Though, despite how much Big Data and BI technology has evolved, we're still dealing with such massive volumes of constantly compounding data that finding the right points to analyze still feels like diving for needles in a never-ending haystack. The solution? Redesign the haystack.
Enter data lakes, a new type of cloud-based enterprise architecture that structures data in a more scalable way that makes it easier to experiment with; makes it more open to exploration and manipulation rather than locked in rigid schemas and silos. Nasry Angel, an Enterprise Architecture Researcher at Forrester Research, explained why enterprises are embracing data lake architectures.

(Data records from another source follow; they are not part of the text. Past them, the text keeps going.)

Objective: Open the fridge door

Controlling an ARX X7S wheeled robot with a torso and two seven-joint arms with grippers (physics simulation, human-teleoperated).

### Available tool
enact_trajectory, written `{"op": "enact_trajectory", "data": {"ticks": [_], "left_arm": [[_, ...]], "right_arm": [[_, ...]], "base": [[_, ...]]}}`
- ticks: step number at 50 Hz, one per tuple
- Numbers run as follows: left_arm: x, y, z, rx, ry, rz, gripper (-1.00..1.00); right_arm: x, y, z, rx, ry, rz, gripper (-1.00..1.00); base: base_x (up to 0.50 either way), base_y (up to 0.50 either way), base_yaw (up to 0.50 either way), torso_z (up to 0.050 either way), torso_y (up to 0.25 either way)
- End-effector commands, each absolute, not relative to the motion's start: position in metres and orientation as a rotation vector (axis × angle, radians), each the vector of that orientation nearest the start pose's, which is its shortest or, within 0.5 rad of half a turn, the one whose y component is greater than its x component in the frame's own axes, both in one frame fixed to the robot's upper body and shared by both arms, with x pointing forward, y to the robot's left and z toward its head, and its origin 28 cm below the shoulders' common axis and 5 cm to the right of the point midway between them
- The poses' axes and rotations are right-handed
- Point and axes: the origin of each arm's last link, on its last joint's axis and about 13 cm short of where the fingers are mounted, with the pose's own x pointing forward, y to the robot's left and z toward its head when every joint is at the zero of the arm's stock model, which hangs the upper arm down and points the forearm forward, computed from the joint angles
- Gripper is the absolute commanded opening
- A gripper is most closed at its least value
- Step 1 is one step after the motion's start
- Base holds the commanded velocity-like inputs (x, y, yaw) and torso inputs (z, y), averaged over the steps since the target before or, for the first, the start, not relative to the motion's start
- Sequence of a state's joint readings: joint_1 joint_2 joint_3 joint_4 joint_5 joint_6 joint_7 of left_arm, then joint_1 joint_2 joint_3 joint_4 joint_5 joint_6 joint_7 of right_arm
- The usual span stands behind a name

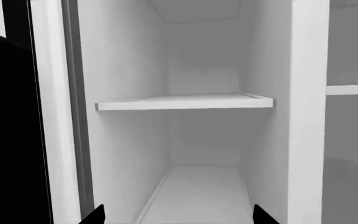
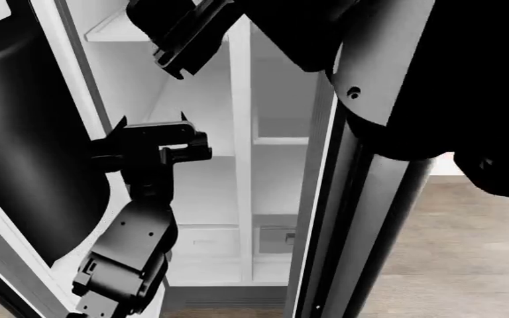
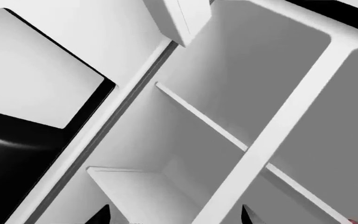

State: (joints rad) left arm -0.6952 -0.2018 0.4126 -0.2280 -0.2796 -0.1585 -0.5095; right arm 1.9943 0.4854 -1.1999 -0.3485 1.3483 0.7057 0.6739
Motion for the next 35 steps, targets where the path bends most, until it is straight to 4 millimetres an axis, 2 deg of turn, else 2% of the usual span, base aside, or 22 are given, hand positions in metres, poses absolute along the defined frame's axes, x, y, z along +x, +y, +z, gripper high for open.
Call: {"op": "enact_trajectory", "data": {"ticks": [1, 4, 7, 8, 17, 35], "left_arm": [[0.345, 0.186, 0.129, 0.049, -0.243, 0.167, 1.0], [0.345, 0.186, 0.129, 0.049, -0.242, 0.169, 1.0], [0.344, 0.186, 0.143, 0.048, -0.241, 0.17, 1.0], [0.344, 0.186, 0.13, 0.048, -0.241, 0.169, 1.0], [0.345, 0.186, 0.127, 0.048, -0.242, 0.175, 1.0], [0.345, 0.186, 0.127, 0.048, -0.242, 0.175, 1.0]], "right_arm": [[0.27, -0.028, 0.401, -0.511, -0.458, 0.511, 1.0], [0.285, -0.031, 0.396, -0.503, -0.397, 0.498, 1.0], [0.289, -0.031, 0.394, -0.466, -0.41, 0.51, 1.0], [0.292, -0.03, 0.387, -0.533, -0.365, 0.477, 1.0], [0.282, -0.026, 0.379, -0.56, -0.356, 0.48, 1.0], [0.282, -0.026, 0.379, -0.56, -0.356, 0.48, 1.0]], "base": [[0.0, 0.0, 0.0, 0.0, 0.0], [0.0, 0.0, 0.0, 0.0, 0.0], [0.0, 0.0, 0.0, 0.0, 0.0], [0.0, 0.0, 0.0, 0.0, 0.0], [0.0, 0.0, 0.0, 0.0, 0.0], [0.0, 0.0, 0.0, 0.0, 0.0]]}}
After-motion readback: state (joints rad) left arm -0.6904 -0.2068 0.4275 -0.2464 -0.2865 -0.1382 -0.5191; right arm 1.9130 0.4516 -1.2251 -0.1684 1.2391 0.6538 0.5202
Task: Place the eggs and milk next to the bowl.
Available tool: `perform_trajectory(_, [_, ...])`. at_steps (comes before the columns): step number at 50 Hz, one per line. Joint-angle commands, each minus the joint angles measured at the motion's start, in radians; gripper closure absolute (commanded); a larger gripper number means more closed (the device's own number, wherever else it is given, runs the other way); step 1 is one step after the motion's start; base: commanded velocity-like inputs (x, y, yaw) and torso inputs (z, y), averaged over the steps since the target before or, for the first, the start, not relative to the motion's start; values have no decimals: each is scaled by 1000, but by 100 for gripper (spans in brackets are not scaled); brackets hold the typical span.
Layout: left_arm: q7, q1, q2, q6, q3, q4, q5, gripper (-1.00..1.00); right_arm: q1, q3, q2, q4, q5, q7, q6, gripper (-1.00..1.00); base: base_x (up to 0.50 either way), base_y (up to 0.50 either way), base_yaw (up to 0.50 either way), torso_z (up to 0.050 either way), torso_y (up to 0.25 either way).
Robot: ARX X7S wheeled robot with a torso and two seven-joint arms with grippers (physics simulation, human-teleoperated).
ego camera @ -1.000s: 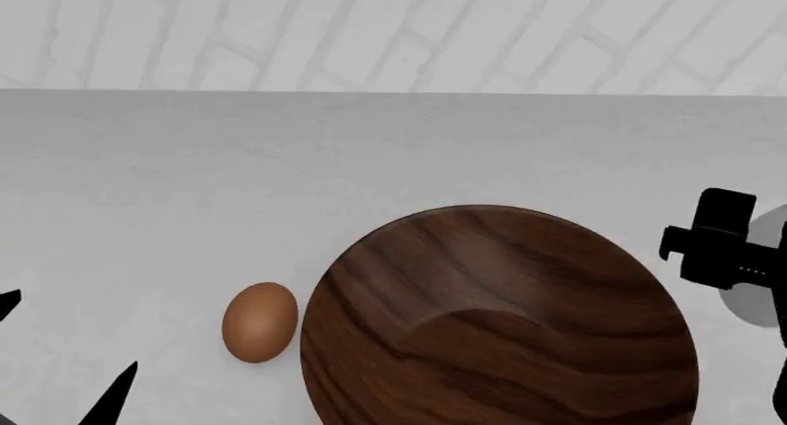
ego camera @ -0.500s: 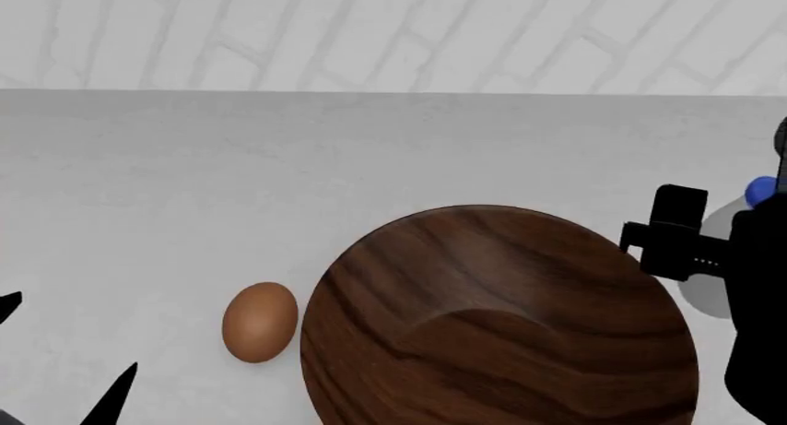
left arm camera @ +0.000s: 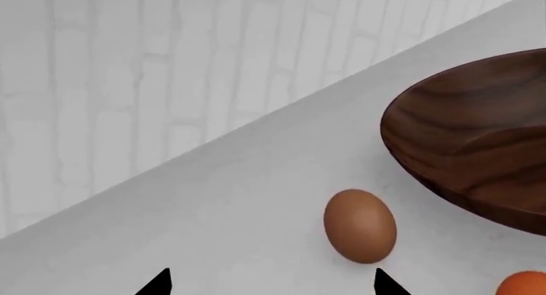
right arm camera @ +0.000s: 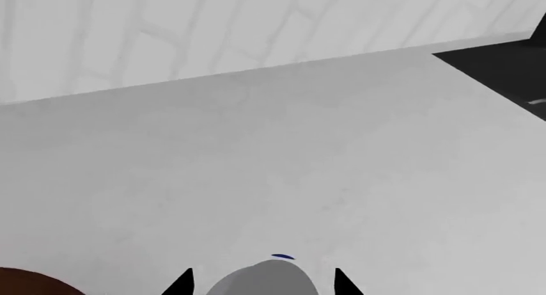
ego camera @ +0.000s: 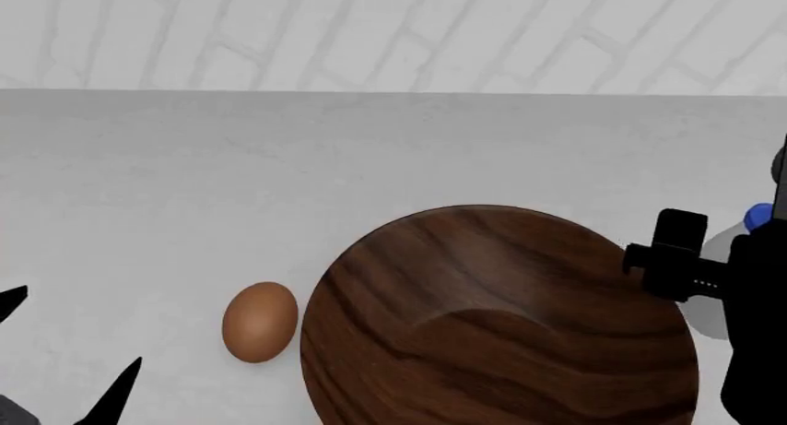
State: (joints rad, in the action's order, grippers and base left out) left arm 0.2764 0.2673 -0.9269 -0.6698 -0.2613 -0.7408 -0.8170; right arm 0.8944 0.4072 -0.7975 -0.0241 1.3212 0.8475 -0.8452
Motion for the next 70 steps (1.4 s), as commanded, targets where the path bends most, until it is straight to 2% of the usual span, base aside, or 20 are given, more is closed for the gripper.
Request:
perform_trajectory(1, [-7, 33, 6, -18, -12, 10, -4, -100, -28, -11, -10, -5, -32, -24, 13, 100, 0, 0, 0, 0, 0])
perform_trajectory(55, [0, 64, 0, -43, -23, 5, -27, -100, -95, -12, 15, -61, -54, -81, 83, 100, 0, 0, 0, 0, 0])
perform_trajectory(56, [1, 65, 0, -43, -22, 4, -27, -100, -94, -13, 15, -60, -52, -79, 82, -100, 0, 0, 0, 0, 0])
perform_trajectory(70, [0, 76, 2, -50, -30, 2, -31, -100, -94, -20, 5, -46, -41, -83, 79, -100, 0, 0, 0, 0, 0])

"It sounds cliché, but when you think about an effective modern data environment, it's a lot more experimental," said Angel. "You need to be able to learn fast and fail fast. In the past, managing data, especially in a warehouse, was all about quality, down to the decimal point; making sure everything was completely accurate and true. It's called chasing a single version of the truth. Then generating a pixel-perfect report and blasting it out to 5,000 users.

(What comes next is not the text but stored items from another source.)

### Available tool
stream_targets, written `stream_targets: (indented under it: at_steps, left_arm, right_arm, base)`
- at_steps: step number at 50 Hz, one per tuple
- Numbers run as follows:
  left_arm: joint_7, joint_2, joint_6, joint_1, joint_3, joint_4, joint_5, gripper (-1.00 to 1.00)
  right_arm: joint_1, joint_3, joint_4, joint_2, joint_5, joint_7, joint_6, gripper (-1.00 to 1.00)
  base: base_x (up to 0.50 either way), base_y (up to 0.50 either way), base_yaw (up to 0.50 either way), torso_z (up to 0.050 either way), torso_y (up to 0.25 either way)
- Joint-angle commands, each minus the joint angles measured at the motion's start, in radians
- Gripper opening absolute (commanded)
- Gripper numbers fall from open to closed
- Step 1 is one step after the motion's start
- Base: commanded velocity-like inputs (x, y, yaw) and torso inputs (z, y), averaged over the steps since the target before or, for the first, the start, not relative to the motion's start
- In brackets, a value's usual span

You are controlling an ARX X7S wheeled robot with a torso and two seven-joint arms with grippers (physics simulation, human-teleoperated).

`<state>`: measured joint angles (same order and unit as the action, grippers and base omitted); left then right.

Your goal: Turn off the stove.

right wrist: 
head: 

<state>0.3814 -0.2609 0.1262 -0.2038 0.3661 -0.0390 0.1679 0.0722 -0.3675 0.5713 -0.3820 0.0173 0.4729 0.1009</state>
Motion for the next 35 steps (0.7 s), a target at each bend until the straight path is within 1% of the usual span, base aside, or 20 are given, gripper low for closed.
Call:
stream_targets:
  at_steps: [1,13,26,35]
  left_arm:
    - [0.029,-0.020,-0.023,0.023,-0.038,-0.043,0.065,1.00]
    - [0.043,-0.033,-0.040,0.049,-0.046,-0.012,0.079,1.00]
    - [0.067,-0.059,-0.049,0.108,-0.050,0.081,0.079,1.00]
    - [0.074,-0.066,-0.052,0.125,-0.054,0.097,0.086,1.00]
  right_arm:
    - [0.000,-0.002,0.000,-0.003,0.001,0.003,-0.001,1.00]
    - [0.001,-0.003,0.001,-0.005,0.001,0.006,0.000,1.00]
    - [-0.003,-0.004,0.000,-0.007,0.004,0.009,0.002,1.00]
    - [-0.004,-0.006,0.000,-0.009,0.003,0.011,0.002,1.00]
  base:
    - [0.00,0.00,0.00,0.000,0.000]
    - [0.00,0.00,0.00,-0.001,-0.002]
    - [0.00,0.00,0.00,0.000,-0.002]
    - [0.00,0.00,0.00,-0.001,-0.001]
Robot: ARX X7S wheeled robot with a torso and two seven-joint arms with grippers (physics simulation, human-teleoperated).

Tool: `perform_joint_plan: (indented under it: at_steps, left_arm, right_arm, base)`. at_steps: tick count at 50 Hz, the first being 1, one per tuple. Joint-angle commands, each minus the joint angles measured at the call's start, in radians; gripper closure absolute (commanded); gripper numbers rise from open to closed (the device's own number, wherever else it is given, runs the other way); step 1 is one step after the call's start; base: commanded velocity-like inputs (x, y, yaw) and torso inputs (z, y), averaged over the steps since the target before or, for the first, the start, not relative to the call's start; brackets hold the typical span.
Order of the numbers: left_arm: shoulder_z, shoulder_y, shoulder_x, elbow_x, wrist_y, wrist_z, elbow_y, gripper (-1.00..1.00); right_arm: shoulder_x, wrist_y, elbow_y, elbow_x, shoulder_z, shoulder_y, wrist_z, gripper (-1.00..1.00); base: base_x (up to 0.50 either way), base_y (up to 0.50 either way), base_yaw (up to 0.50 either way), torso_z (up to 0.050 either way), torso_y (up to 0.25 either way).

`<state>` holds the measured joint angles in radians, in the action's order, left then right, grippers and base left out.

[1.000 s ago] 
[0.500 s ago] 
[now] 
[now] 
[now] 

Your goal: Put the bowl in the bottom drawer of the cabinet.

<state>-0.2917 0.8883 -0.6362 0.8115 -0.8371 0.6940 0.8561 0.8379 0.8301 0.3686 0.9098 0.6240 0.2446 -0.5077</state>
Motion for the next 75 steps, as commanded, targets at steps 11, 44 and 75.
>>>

"Nowadays, it's a more scientific process. You walk in with a hypothesis about the data you want to test and you want to be able to play with the data, mix and match, to try out different things before you go and productize something."
What's In a Data Lake? A data lake is a storage repository. Though, unlike a data warehouse or "data mart," Angel explained that data lakes are distributed over multiple nodes rather than in the fixed, structured environment of a data warehouse relying on schemas (see infographic below).
"A data lake allows you to apply a schema when you write the data versus a data warehouse that requires you to do a schema on read. So, essentially, a data warehouse requires you to model the data before you understand its context, which doesn't really make sense," said Angel.
Source:JustOne Database, Inc.(Click on graphic above to see full view.)
"Typically, in a warehouse, you have IT professionals coming up with what they think are the best data models, and they're not the eventual users of the data. You can quickly see how that hinders productivity and business value," he added. "Ultimately, you and the business users need to be the ones that make decisions about the structure of data, and, in a data lake, you can first explore and figure out what's there and then figure out a schema to best organize it."
Data lakes are typically built on Hadoop, and enterprise Hadoop distributions such as Hortonworks and MapR offer data lake architectures. Businesses can also build data lakes by using Infrastructure-as-a-Service (IaaS) clouds including Amazon Web Services (AWS) and Microsoft Azure. Amazon's Elastic Compute Cloud (EC2) supports data lakes while Microsoft has a dedicated Azure Data Lake platform to store and analyze real-time data. Angel said data lakes are maturing to the point within the Big Data space where businesses can begin investing in them with reasonable confidence.
"A few years back, Hadoop was all the rage. Now we're getting to a point where Hadoop is commoditized," said Angel. "The question is not if Hadoop but when, and what you're going to do with it. What types of applications are you going to build on top of Hadoop once you've gotten the data into a common place like a data lake? At this point, it's about using the data to develop applications to meet your specific business needs.